*** Block opens ***
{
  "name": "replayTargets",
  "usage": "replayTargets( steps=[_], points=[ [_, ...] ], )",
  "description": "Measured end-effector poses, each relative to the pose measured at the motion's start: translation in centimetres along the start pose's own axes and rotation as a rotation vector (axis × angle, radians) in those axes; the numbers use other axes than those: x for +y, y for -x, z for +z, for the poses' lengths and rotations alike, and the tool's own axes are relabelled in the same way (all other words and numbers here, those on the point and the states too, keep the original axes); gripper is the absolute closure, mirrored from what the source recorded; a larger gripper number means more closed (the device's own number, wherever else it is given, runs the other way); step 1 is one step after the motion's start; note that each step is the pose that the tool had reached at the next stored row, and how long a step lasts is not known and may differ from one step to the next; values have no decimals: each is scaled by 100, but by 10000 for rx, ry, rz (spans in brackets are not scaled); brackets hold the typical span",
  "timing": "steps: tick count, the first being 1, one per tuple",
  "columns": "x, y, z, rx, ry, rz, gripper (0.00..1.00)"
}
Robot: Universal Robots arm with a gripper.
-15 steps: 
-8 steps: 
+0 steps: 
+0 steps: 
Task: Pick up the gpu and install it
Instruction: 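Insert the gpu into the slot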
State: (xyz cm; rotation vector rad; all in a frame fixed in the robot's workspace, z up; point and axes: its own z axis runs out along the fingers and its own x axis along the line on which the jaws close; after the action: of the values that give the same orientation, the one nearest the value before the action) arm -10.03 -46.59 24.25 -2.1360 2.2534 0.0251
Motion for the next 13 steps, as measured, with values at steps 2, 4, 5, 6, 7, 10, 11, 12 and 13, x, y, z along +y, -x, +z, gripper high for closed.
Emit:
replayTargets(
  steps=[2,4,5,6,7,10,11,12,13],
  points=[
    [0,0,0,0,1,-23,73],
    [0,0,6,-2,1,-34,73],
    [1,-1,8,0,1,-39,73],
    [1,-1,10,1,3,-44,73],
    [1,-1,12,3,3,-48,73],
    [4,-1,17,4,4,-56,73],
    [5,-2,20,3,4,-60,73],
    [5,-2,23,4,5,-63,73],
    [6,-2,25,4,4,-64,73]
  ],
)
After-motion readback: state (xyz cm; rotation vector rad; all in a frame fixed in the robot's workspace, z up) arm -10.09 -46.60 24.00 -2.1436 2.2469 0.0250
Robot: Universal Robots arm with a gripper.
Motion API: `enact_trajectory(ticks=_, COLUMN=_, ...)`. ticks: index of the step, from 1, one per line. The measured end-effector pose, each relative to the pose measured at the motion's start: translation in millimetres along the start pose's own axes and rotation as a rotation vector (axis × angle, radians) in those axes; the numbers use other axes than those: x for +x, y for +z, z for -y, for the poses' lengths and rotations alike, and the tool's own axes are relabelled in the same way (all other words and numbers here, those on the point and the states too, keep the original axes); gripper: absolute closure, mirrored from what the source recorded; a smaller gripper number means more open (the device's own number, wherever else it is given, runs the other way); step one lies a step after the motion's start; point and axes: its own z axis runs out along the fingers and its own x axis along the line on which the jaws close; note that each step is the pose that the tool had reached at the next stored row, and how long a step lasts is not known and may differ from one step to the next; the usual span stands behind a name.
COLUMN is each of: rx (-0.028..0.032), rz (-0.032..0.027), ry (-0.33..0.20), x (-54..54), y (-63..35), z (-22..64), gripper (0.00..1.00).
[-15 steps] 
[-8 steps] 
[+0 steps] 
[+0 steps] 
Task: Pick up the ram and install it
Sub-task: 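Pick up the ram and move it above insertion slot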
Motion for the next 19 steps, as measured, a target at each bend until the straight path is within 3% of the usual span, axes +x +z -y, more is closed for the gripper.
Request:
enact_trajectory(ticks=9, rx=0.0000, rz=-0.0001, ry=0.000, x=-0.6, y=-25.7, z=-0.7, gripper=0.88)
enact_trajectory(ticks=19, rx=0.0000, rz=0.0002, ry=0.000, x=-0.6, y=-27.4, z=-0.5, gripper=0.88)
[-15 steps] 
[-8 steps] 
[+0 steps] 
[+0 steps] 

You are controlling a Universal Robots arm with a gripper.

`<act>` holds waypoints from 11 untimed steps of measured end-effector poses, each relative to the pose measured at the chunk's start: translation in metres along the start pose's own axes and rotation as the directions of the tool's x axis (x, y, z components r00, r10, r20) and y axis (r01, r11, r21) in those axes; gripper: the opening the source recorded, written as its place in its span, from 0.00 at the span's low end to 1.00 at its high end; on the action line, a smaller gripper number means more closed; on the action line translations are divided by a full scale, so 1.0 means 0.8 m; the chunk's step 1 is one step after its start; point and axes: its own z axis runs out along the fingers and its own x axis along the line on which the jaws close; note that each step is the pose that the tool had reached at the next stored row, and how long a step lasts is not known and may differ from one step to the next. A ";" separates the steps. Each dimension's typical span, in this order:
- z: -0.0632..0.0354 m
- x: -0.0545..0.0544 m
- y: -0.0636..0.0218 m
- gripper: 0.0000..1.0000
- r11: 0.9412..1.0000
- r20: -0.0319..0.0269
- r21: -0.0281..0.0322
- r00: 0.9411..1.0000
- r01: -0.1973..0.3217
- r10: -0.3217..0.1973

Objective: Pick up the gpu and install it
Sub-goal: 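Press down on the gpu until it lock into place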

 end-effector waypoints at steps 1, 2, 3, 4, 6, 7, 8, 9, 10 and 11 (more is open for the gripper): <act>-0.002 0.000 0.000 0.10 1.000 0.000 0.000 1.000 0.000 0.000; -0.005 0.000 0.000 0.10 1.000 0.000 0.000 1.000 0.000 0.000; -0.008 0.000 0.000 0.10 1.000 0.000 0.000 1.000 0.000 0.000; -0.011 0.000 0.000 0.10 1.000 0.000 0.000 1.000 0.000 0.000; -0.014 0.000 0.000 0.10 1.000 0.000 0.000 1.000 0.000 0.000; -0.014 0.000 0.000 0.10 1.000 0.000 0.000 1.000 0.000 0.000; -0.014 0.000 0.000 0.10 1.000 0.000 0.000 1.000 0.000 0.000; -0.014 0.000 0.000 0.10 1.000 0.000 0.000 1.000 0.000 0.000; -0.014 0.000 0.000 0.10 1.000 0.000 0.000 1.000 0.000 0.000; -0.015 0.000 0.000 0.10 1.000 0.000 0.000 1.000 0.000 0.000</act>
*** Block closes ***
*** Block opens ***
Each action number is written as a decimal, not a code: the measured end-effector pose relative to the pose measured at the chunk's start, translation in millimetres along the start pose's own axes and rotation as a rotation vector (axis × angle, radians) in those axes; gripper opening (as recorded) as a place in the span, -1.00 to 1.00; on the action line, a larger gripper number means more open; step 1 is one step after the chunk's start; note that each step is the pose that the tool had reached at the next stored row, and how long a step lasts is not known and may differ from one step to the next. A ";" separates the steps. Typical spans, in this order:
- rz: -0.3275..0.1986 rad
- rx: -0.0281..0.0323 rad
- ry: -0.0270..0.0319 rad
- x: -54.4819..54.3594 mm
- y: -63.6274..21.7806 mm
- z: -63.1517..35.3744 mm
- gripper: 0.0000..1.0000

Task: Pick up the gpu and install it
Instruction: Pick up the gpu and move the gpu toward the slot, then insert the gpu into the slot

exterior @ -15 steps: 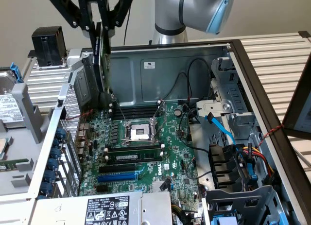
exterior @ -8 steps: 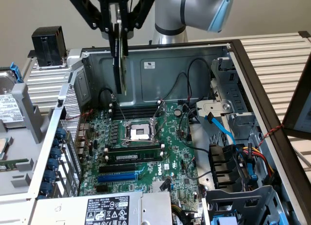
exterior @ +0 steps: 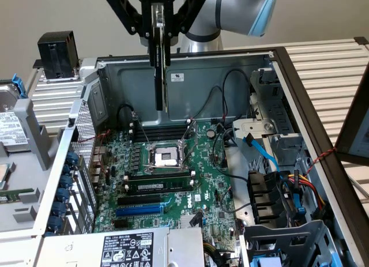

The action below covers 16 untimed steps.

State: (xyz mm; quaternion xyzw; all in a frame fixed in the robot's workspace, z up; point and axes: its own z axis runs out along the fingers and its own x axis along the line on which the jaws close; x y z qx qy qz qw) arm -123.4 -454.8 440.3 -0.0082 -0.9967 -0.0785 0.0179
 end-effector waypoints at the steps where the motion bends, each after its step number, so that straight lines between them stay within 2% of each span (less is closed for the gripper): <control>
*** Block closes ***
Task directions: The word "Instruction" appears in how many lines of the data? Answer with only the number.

Output of the exercise: 2